_Task to carry out_
Nothing but the lines below from the one holding "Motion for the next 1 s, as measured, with" up to and including the one holding "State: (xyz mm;" should be copied, exactly and without pictures.

--- Material for this task Enclosed Below ---

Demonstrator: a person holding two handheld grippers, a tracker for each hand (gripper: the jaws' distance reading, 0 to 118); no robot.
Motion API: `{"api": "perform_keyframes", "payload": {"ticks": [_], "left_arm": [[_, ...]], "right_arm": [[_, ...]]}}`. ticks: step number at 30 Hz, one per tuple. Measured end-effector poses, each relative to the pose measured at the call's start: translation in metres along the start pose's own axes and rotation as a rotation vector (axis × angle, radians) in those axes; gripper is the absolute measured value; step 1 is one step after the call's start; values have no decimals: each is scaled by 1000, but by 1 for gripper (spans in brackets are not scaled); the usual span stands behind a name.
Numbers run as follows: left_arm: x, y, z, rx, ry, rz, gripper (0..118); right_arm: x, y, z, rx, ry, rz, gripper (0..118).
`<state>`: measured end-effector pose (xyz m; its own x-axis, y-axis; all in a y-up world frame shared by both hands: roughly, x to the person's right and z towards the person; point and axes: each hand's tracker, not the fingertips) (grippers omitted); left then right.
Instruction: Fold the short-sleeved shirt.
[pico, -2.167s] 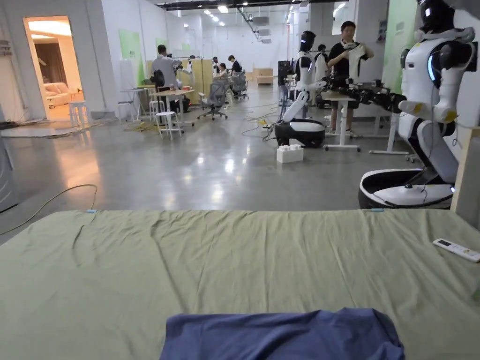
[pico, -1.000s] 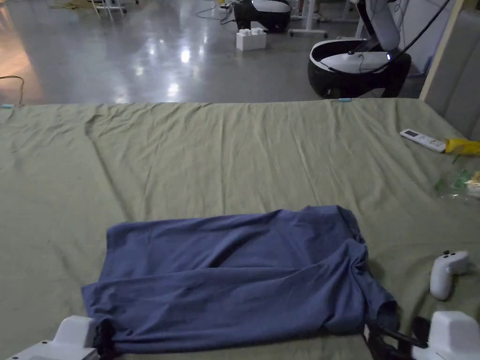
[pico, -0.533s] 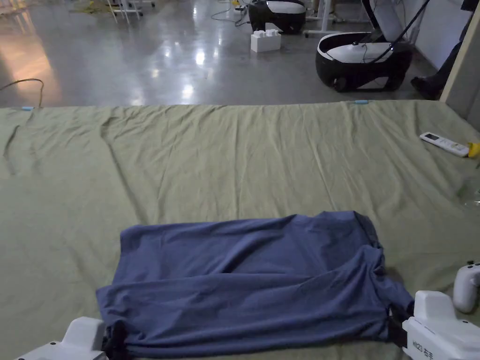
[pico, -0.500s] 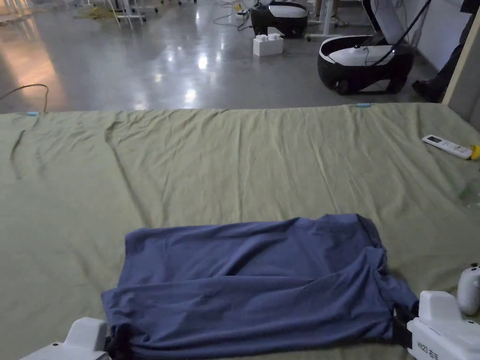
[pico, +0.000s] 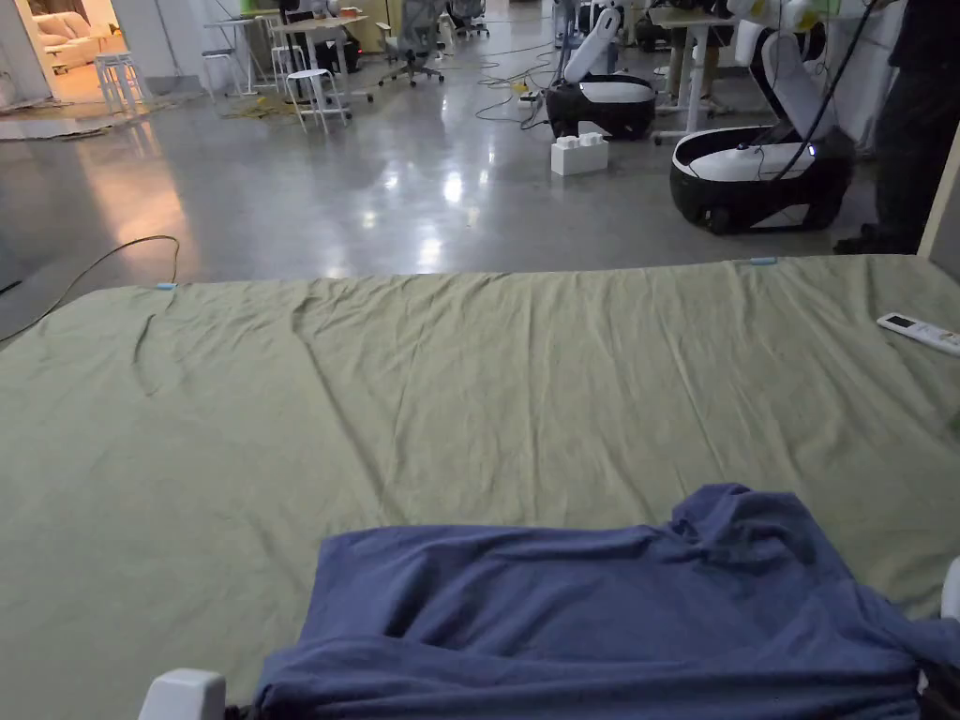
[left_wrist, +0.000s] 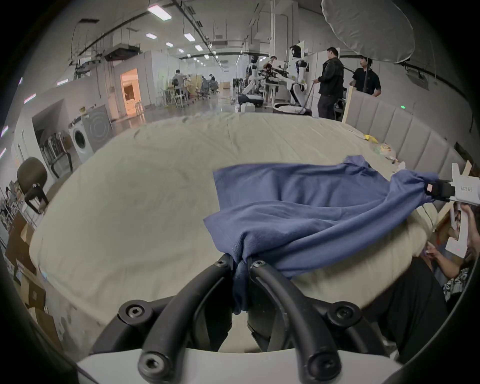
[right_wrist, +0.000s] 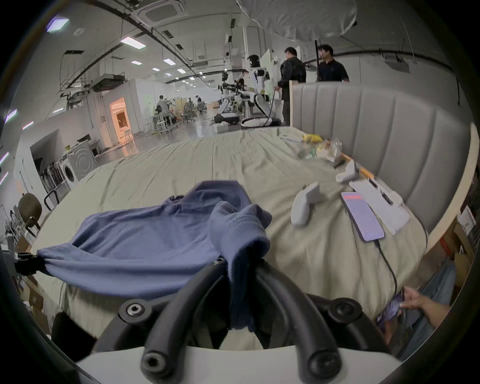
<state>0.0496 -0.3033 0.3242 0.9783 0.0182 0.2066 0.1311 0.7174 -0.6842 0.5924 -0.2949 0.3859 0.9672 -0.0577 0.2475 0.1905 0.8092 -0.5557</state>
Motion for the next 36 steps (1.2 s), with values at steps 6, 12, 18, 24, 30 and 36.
{"api": "perform_keyframes", "payload": {"ticks": [6, 12, 18, 24, 30, 36], "left_arm": [[6, -42, 0, -40, -4, 27, 9], [-4, -63, -24, -63, 1, 95, 88], [-8, -43, 44, 178, 7, 130, 88], [14, 8, 140, 500, 0, 131, 88], [62, 25, 202, 676, 61, -21, 88], [89, 28, 229, 727, 28, -48, 70]], "right_arm": [[9, -50, 3, -97, -28, -3, 9], [14, -71, -15, -197, -39, 0, 76], [38, -62, 17, -14, 33, -158, 75], [11, -4, 97, 292, 148, -149, 75], [-32, 32, 153, 466, 217, 36, 75], [-66, 39, 181, 512, 278, 114, 61]]}}
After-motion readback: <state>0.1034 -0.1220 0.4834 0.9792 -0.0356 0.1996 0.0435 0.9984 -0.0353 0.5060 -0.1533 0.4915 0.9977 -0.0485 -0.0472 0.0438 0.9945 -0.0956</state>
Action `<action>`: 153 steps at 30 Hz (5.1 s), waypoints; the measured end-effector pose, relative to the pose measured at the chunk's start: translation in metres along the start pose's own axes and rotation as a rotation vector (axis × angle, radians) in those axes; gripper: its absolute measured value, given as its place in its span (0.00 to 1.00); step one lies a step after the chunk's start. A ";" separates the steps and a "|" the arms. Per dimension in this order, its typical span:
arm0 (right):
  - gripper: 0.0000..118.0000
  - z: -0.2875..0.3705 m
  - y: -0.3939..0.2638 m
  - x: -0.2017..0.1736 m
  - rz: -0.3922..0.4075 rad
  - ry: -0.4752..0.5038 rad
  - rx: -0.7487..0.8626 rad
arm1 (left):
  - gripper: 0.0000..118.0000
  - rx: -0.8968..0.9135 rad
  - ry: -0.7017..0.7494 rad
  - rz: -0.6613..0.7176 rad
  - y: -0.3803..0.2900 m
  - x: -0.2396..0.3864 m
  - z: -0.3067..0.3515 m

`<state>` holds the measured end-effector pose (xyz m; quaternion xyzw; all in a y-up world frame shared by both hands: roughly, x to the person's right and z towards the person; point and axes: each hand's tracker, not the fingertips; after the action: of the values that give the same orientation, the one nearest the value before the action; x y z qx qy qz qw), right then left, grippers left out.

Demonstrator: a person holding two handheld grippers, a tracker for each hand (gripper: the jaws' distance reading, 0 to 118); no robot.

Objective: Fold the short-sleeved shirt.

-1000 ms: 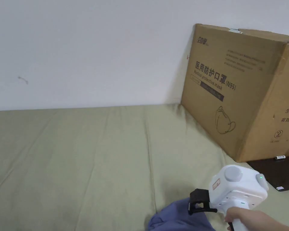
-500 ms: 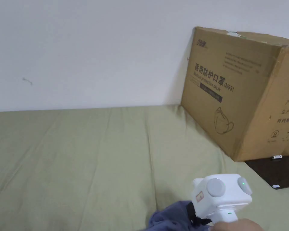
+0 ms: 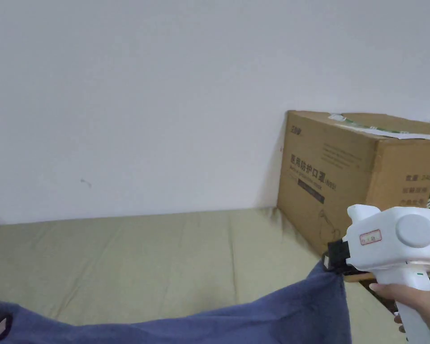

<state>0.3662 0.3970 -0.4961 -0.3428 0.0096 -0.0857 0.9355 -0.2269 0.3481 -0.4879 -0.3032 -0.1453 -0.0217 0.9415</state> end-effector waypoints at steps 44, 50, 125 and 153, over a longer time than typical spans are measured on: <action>0.02 -0.142 0.229 -0.087 0.042 -0.151 0.273 | 0.02 0.162 0.159 0.069 0.187 -0.032 -0.204; 0.02 -0.244 0.009 -0.029 -0.053 -0.101 -0.139 | 0.02 -0.153 0.010 0.118 0.009 0.003 -0.263; 0.00 0.052 -0.280 -0.051 -0.148 0.160 -0.045 | 0.04 -0.342 -0.114 -0.015 -0.271 0.054 -0.021; 0.01 -0.023 -0.326 0.116 -0.141 -0.087 -0.507 | 0.03 -0.333 -0.079 0.061 -0.261 0.081 0.013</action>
<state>0.4290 0.1178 -0.2993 -0.5692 -0.0336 -0.1308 0.8111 -0.1868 0.1467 -0.3074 -0.4597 -0.1673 -0.0050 0.8722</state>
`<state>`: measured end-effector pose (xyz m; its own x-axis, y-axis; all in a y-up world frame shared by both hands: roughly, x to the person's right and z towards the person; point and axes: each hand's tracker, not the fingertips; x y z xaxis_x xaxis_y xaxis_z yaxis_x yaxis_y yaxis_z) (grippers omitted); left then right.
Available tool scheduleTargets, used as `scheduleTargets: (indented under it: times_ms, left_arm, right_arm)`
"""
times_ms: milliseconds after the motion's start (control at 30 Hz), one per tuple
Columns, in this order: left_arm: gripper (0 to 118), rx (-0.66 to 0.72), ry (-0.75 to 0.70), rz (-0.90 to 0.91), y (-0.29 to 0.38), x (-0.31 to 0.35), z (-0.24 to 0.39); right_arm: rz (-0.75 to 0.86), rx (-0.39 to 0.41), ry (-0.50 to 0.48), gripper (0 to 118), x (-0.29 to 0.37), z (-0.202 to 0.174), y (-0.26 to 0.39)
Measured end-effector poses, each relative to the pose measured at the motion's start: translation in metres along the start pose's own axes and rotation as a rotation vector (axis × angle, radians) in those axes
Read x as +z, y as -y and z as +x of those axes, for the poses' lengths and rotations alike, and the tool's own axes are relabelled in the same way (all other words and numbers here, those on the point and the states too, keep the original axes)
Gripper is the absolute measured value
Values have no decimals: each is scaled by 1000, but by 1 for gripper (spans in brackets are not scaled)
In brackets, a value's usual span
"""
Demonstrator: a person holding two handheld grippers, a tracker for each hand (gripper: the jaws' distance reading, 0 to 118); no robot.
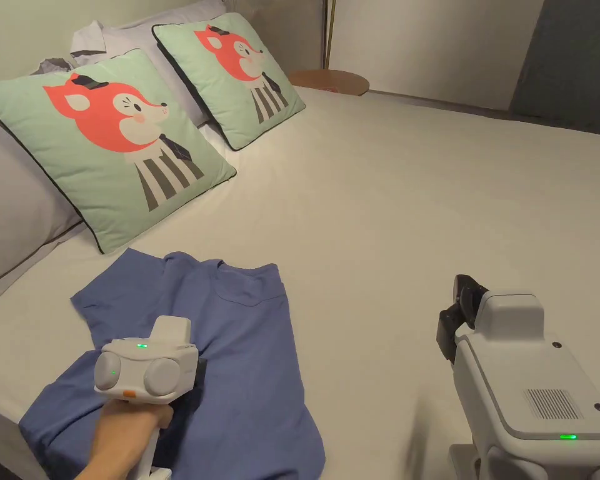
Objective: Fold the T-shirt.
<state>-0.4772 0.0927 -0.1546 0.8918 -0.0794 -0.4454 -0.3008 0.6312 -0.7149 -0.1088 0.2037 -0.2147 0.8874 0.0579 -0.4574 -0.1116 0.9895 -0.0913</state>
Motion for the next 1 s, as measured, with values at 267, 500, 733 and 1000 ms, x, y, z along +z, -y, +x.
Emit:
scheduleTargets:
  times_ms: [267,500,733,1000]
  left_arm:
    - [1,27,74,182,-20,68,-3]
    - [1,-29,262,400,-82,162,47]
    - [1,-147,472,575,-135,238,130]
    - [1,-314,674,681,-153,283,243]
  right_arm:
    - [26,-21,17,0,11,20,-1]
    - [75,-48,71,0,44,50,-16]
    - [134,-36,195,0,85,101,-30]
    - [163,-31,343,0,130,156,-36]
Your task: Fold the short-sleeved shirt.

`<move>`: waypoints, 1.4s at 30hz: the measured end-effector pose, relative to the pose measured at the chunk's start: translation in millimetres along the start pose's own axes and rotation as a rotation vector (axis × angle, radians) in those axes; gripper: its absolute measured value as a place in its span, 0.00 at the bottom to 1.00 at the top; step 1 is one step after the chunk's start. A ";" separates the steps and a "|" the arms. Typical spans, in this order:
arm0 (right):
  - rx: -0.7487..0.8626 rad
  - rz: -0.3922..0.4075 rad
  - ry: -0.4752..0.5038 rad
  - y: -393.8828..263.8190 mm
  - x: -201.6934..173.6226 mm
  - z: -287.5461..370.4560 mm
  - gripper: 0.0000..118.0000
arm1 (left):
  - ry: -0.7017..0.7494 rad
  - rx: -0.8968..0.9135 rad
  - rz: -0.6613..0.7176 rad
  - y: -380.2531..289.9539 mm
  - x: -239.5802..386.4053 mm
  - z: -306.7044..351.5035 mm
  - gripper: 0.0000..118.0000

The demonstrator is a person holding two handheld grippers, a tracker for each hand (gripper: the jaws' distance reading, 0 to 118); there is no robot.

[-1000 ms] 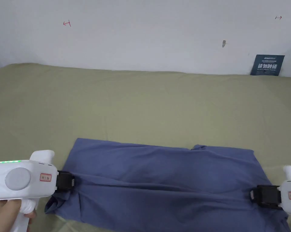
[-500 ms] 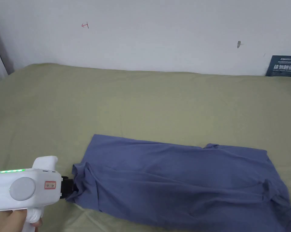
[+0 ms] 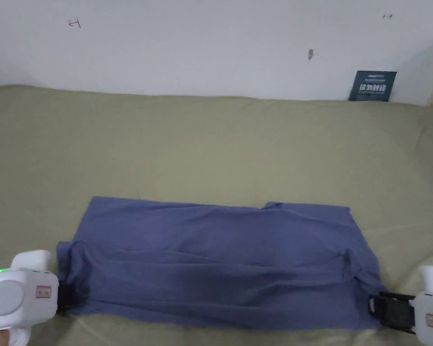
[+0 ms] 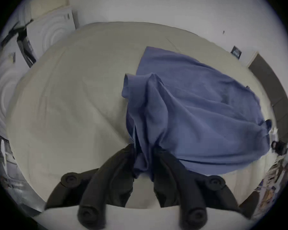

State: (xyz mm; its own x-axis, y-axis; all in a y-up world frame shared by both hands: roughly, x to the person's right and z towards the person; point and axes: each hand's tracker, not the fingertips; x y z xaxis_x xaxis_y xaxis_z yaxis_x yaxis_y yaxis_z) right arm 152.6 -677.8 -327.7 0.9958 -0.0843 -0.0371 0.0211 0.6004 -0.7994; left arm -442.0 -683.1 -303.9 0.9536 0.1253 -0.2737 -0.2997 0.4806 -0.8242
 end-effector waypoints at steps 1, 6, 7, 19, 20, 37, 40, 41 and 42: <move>-0.018 0.000 0.008 0.3 1.0 -4.8 1.00 | -0.010 -0.004 0.018 1.0 -2.6 0.5 0.14; -0.035 0.005 -0.012 0.7 -4.9 -21.6 0.94 | 0.017 0.004 -0.036 0.8 8.4 0.0 0.11; -0.056 -0.009 -0.007 0.8 -4.3 -26.8 0.90 | 0.027 0.003 -0.046 0.8 10.4 -0.3 0.10; -0.026 -0.038 0.012 -8.5 -5.7 8.8 0.05 | 0.038 0.036 -0.093 -9.8 10.4 30.0 0.08; -0.025 -0.040 0.016 -11.0 -5.2 14.4 0.05 | 0.038 0.036 -0.096 -12.9 8.2 33.6 0.08; -0.055 -0.046 0.058 -121.1 -8.3 92.6 0.29 | -0.055 0.014 -0.057 -115.7 -46.7 92.6 0.17; -0.037 -0.049 0.042 -112.3 -6.7 97.0 1.00 | -0.008 0.049 -0.040 -111.0 -48.6 101.4 0.94; 0.022 -0.028 0.033 -106.7 -7.5 102.7 0.98 | -0.004 0.096 -0.046 -108.0 -48.8 108.1 0.94; 0.028 -0.010 0.008 -99.2 -7.9 105.5 0.96 | -0.002 0.131 -0.045 -102.8 -48.6 113.3 0.94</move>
State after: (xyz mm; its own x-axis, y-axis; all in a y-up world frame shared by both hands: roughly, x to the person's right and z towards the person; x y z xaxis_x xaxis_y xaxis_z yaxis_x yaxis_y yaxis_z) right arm 152.1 -652.8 -184.9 0.9947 -0.0967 -0.0342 0.0335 0.6212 -0.7829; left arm -454.3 -640.3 -149.7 0.9662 0.1030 -0.2364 -0.2503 0.5949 -0.7638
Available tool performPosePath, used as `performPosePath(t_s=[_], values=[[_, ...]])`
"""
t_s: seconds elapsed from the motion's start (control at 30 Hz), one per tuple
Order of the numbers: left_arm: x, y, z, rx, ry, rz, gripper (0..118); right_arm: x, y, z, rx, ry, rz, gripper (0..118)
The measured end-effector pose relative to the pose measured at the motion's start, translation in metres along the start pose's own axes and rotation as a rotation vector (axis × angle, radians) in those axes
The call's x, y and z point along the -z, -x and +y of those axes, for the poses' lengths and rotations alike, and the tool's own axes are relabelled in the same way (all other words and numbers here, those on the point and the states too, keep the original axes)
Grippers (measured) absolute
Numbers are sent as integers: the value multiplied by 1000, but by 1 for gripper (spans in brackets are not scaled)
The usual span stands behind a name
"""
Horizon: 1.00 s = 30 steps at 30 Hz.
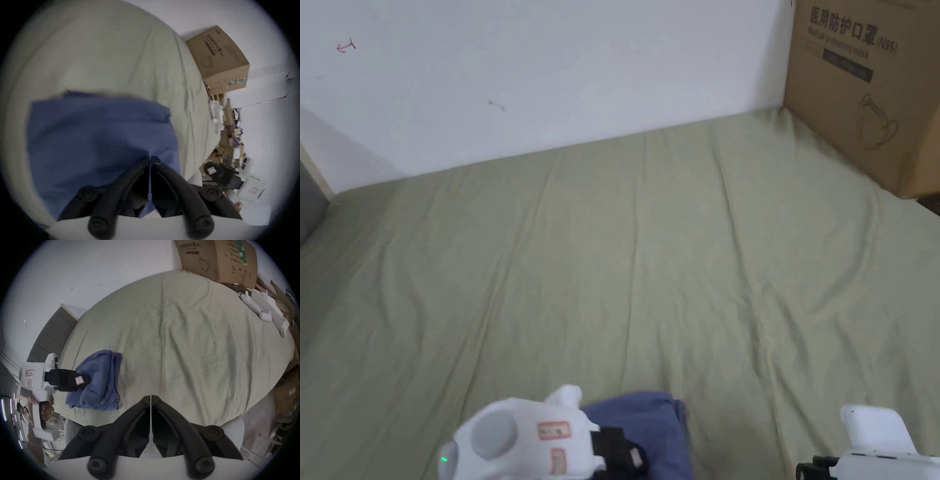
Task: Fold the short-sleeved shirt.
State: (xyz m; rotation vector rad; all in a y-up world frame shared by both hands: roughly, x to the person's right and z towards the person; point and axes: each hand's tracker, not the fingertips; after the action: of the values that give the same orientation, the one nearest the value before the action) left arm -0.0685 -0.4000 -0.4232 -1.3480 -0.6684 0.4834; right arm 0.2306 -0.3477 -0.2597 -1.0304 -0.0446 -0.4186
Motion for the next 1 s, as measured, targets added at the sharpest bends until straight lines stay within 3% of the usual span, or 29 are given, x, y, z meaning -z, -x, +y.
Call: performPosePath(t_s=[0.1, 0.23, 0.37, 0.53, 0.67, 0.77, 0.93, 1.0], values=[[35, -17, -14, 75, 49, 92, 0, 1, 2, -1, -11, 12, -3, 1], [59, -20, -22, -59, 87, -66, 0, 1, 2, -4, -16, 23, -10, 1], [62, -28, -32, 25, 89, -29, 0, -5, 4, -5, -28, 27, -24, 1], [8, -17, -37, 41, -18, -93, 0, -8, 13, 3, -53, 14, -17, 1], [-54, 13, -49, 8, -150, -53, 0, 1, 40, 15, -95, 16, 75, 1], [-98, 45, -64, -45, -238, -39, 0, 19, 71, 24, -177, 39, 118, 1], [-139, 98, -91, -145, -320, -16, 0, 72, 125, 34, -338, 113, 100, 1], [-144, 113, -96, -172, -329, -16, 0, 97, 136, 37, -329, 170, 59, 1]])
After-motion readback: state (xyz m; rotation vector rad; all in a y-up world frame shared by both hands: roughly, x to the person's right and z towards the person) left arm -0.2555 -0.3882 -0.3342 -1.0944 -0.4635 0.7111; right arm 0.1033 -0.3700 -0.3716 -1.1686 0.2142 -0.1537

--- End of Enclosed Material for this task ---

_Problem solution_
Motion for the next 1 s, as measured, with values at 267, 500, 733 and 1000 ms, x, y, z along +z, -y, +x.
Emit:
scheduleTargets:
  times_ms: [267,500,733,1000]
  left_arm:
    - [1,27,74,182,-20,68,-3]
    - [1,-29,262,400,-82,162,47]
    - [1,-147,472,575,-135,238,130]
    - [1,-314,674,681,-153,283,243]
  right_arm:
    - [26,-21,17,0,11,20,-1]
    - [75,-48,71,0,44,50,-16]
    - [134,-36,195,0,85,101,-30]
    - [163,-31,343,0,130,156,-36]
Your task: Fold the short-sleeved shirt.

`<move>`: waypoints, 1.4s at 30hz: the measured end-effector pose, relative to the pose measured at the chunk's start: translation in millimetres along the start pose's own axes and rotation as a rotation vector (axis × angle, radians) in those axes; gripper: its absolute measured value as a place in its span, 0.00 at the bottom to 1.00 at the top; step 1 is one step after the chunk's start. A ";" separates the steps and a "|" the arms. Typical spans, in this order:
arm0 (right):
  - rx: -0.7487..0.8626 rad
  - rz: -0.3922..0.4075 rad
  - ry: -0.4752..0.5038 rad
  - y: -393.8828..263.8190 mm
  - x: -201.6934..173.6226 mm
  - z: -287.5461..370.4560 mm
  - gripper: 0.0000..118.0000
arm1 (left):
  - ry: -0.7017..0.7494 rad
  - rx: -0.8968..0.9135 rad
  - rz: -0.6613..0.7176 rad
  - y: -380.2531..289.9539 mm
  - x: -239.5802..386.4053 mm
  - z: -306.7044..351.5035 mm
  - gripper: 0.0000..118.0000

The demonstrator is a person holding two handheld grippers, a tracker for each hand (gripper: the jaws' distance reading, 0 to 118); there is no robot.

[-1000 ms] 
[-500 ms] 
[+0 ms] 
[+0 ms] 

State: (xyz mm; its own x-axis, y-axis; all in a y-up world frame shared by both hands: roughly, x to the person's right and z towards the person; point and axes: each hand's tracker, not the fingertips; x y z xaxis_x xaxis_y xaxis_z yaxis_x yaxis_y yaxis_z) right arm 152.6 -677.8 -327.7 0.9958 -0.0843 -0.0371 0.0211 0.6004 -0.7994; left arm -442.0 -683.1 -303.9 0.9536 0.1253 -0.2737 -0.2997 0.4806 -0.8242

There is nothing more to this exercise.